The best way to assess a model is how well it predicts. Virtually all model statistics are based on the idea of (mostly in-sample) prediction. This problem set is made to give you the intuition behind the three assumptions of the linear model that we’ve explored. The excercises are intended to give you a) some milage in R and 2) communicate the intuition behind the model assumptions.

We will share the responses on Padlet: https://padlet.com/siljesynnove/blr

We will continue to work on cross-sectional data on MEPs in 2014. However, compared to last time, I’ve added some variables, so you need to download the data anew.

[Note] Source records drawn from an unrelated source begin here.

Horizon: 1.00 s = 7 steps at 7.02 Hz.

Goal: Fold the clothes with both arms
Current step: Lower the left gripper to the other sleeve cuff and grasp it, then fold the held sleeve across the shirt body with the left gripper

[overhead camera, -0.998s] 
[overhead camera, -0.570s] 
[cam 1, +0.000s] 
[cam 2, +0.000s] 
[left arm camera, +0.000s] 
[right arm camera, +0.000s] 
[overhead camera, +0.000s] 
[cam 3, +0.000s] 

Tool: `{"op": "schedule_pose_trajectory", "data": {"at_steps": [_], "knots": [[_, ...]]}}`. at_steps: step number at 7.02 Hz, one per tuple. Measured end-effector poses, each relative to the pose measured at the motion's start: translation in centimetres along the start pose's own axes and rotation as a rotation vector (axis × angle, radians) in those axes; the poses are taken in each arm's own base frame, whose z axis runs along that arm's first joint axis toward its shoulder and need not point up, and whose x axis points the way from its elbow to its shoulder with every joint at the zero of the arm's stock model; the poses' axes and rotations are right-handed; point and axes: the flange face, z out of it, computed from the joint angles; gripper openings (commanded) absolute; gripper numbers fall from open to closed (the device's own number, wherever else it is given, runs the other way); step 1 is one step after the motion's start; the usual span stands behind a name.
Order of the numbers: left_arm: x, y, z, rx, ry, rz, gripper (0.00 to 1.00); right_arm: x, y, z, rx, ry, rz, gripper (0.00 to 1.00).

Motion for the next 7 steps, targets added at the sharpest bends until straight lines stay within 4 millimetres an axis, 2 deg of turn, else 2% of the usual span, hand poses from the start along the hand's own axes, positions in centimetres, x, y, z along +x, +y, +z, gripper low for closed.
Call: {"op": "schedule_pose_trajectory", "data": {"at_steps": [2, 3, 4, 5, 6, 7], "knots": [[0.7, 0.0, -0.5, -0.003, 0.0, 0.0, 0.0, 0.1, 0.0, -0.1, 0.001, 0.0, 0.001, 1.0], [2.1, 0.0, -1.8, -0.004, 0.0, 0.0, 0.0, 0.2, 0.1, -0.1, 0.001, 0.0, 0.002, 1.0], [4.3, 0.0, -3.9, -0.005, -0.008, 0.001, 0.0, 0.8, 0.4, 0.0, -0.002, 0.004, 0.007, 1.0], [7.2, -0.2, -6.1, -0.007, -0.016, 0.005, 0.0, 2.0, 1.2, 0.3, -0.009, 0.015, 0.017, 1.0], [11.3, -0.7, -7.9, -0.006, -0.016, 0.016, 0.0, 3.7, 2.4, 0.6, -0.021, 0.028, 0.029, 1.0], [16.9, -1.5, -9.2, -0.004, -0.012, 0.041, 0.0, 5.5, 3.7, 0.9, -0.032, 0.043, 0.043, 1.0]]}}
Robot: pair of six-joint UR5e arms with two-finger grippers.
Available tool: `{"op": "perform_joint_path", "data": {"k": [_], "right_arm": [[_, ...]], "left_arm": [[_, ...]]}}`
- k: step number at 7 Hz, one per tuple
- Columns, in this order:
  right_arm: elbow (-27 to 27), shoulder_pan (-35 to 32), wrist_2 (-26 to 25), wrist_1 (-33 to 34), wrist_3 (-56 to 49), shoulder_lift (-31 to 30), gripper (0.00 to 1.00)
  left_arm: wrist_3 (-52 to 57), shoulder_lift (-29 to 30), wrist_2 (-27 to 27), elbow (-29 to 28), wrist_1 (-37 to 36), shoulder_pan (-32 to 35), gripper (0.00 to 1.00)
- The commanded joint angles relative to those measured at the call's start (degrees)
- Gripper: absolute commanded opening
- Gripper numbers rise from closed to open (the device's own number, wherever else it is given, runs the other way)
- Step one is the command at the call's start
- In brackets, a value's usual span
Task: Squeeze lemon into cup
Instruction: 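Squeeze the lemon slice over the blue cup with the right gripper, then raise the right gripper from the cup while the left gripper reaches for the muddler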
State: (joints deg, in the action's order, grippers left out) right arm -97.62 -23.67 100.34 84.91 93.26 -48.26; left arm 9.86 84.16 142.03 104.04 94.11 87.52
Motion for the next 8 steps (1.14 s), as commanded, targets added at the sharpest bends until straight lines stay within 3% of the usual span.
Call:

If you’ve set your working directory correctly, then the following code would work.

#download
download.file(url = "https://siljehermansen.github.io/teaching/beyond-linear-models/MEP2014.rda",
              destfile = "MEP2014.rda")

#Load in
load("MEP2014.rda")

#Rename the data for convenience
df <- MEP2014

#Rename the three main variables for convenience
df <-
  df %>%
  mutate(
    #The number of local assistants employed by each MEP in 2014
    y = LocalAssistants,
    #The vote share (in percentage points) that the national party got last election
    x = VoteShare_LastElection,
    #The average labor cost (measured in 100 euros) in the MEPs home state 
    z = LaborCost)

Here, we will check out the predictions of the following linear model. It formulates the expectation that MEPs from parties with larger electoral support in the past will invest less in local staff.

mod1 <- lm(y ~ x,
           df)
MEPs’ local staff (a linear model)
Dependent variable
y
x -1.667***
(0.553)
Constant 2.611***
(0.165)
Observations 679
R2 0.013
Adjusted R2 0.012
Residual Std. Error 2.607 (df = 677)
F Statistic 9.080*** (df = 1; 677)
Note: p<0.1; p<0.05; p<0.01

Exercise 1: Interpret the model

  1. Run model 1, set a scenario and make an intuitive interpretation.

  2. Rephrase your finding: On average, how many MEPs would see a decrease of one employee in your “treatment group” (the second scenario you set)?

Exercise 2: Assess the assumption of a normal distribution

  1. Calculate the predicted outcomes, residuals and standardized residuals of the model and store them in your data frame.

  2. Generate a vector with the quantiles (percentiles) of the standardized residuals: you can use the function: quantile(x, probs = seq(from = 0, to = 1, by = 0.1), na.rm = T).

  3. Generate a similar vector from a long vector that follows a standard normal distribution. You may generate the first vector by simulation rnorm(n = 1000, mean = 0, sd = 1).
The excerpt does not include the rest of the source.